▶ **INSTRUCTIONS TO FOLLOW**: Everything from the line containing "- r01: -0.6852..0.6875" to the last line of the listing below, inclusive, is what you should output, exactly as it appears.

——

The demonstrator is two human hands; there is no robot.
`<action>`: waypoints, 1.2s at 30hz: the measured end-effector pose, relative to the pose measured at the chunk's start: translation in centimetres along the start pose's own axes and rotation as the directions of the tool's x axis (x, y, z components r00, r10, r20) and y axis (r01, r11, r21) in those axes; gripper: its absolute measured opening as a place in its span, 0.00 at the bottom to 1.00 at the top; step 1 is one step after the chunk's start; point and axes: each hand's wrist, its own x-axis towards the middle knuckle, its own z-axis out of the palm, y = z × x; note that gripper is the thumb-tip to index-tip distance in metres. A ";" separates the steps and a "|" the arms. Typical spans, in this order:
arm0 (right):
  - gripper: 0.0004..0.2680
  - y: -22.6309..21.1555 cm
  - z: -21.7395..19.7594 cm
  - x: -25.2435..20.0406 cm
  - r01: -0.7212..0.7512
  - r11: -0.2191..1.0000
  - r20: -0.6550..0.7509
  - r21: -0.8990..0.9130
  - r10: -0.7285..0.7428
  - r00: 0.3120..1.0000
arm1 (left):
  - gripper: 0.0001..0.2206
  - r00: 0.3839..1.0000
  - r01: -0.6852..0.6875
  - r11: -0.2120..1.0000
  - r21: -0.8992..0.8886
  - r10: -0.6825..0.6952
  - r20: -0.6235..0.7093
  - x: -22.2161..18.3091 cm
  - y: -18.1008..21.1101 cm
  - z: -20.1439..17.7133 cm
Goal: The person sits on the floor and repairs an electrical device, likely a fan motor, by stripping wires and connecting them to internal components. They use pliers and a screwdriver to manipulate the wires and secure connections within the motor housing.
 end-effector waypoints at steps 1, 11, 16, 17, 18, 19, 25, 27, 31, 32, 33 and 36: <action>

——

▶ **RESPONSE BOX**:
  - r01: -0.6852..0.6875
  - r11: -0.2120..1.0000
  - r21: -0.8992..0.8886
  - r10: -0.6825..0.6952
  - r20: -0.6235..0.7093
  - x: -22.2161..18.3091 cm
  - y: -18.1008..21.1101 cm
  - z: -20.1439..17.7133 cm
Goal: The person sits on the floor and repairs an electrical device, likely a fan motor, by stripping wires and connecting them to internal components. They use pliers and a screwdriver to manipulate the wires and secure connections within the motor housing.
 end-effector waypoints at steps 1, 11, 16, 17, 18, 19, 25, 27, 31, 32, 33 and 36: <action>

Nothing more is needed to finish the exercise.